Tribunal Administratif de Marseille — Décision N° TA13-2413219

vendredi 27 décembre 2024

JuridictionTribunal Administratif de Marseille
SectionTribunal Administratif de Marseille
N° DossierTA13-2413219
TypeDécision
RecoursPlein contentieux
Avocat requérantSELARL PHELIP & ASSOCIES

Résumé IA

Le Tribunal Administratif de Marseille a rejeté la demande d’expertise présentée par Mme A, qui souhaitait évaluer ses préjudices suite à une chute survenue le 28 mai 2023 sur le site du club de tennis de Martigues. Le juge des référés a estimé que la mesure d’expertise n’était pas utile, car les éléments produits ne permettaient pas de caractériser un défaut d’entretien normal de l’ouvrage public ni un lien de causalité avec la chute. La requête a été rejetée sur le fondement de l’article R. 532-1 du code de justice administrative, et les conclusions relatives aux dépens et aux frais d’instance ont également été rejetées.

Texte intégral

Vu la procédure suivante :

Par une requête, enregistrée le 19 décembre 2024, Mme B A représentée par Me Bonnet, demande au tribunal :

1°) d'ordonner sur le fondement des dispositions de l'article R. 532-1 du code de justice administrative, une expertise pour évaluer les préjudices qu'elle subit des suites d'une chute dont elle expose avoir été victime, le 28 mai 2023 sur le site du club de tennis de Martigues.

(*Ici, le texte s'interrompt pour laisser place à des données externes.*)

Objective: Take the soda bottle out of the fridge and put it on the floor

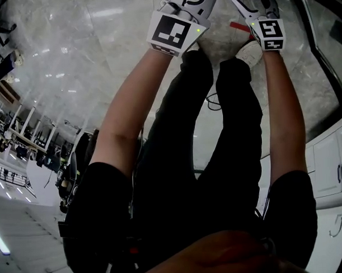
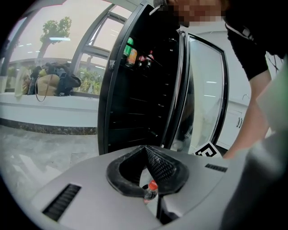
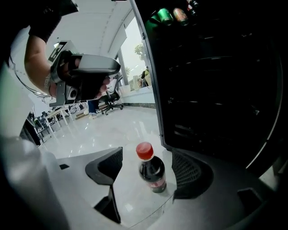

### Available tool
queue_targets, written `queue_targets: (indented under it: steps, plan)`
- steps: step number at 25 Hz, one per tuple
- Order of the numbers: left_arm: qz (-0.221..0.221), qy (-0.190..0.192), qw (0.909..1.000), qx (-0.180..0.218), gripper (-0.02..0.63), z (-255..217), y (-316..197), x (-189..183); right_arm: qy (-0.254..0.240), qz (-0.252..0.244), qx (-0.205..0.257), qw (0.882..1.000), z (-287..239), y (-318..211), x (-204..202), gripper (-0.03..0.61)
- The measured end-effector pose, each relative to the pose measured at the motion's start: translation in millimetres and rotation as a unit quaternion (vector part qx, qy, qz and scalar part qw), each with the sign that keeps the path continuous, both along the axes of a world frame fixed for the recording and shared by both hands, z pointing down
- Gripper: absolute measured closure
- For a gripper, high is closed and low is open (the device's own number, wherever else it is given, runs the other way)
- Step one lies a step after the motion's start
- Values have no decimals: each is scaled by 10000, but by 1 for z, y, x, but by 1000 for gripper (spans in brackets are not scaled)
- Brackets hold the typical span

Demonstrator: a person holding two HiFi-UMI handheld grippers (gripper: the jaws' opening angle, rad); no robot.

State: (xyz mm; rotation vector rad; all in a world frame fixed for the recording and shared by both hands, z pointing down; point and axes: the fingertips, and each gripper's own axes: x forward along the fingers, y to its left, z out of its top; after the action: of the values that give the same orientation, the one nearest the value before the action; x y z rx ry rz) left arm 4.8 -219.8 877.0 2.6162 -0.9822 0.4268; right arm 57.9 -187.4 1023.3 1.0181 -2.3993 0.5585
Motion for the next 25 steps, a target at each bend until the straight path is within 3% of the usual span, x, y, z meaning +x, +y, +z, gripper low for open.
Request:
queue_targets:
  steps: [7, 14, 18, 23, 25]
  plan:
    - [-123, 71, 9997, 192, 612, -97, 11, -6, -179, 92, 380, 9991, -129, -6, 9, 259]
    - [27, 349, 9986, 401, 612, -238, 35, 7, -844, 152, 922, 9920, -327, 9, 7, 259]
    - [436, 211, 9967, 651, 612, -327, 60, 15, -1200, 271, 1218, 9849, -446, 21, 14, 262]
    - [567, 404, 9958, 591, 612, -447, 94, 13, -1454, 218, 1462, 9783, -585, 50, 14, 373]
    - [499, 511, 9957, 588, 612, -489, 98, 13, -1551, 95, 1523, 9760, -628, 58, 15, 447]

2°) de mettre à la charge de la commune de Martigues le versement de la somme de 1 500 euros en application de l'article L. 761-1 du code de justice administrative.

3°) de mettre à la charge de solidaire de la commune de Martigues les dépens de l'expertise.

Elle soutient que :

- l'expertise est utile pour obtenir la réparation des préjudices qui relève de la responsabilité de la métropole et de son assureur.

- la responsabilité est susceptible d'être engagée car la chute est la conséquence d'un défaut d'entretien normal de l'ouvrage public et justifie que les dépens soient mis à la charge de la métropole ;

Vu les autres pièces du dossier ;

Vu le code de justice administrative.

Le président du Tribunal a désigné M. Jean-Marie Argoud, magistrat, pour statuer sur les demandes en référé.

Sur la demande d'expertise :

1. Aux termes de l'article R. 532-1 du code de justice administrative : " Le juge des référés peut, sur simple requête et même en l'absence de décision administrative préalable, prescrire toute mesure utile d'expertise ou d'instruction. () ". L'utilité d'une mesure d'instruction ou d'expertise qu'il est demandé au juge des référés d'ordonner sur le fondement de l'article R. 532-1 du code de justice administrative doit être appréciée, d'une part, au regard des éléments dont le demandeur dispose ou peut disposer par d'autres moyens et, d'autre part, bien que ce juge ne soit pas saisi du principal, au regard de l'intérêt que la mesure présente dans la perspective d'un litige principal, actuel ou éventuel, auquel elle est susceptible de se rattacher. A ce dernier titre, il ne peut faire droit à une demande d'expertise permettant d'évaluer un préjudice, en vue d'engager la responsabilité d'une personne publique, en l'absence manifeste, en l'état de l'instruction, de fait générateur, de préjudice ou de lien de causalité entre celui-ci et le fait générateur.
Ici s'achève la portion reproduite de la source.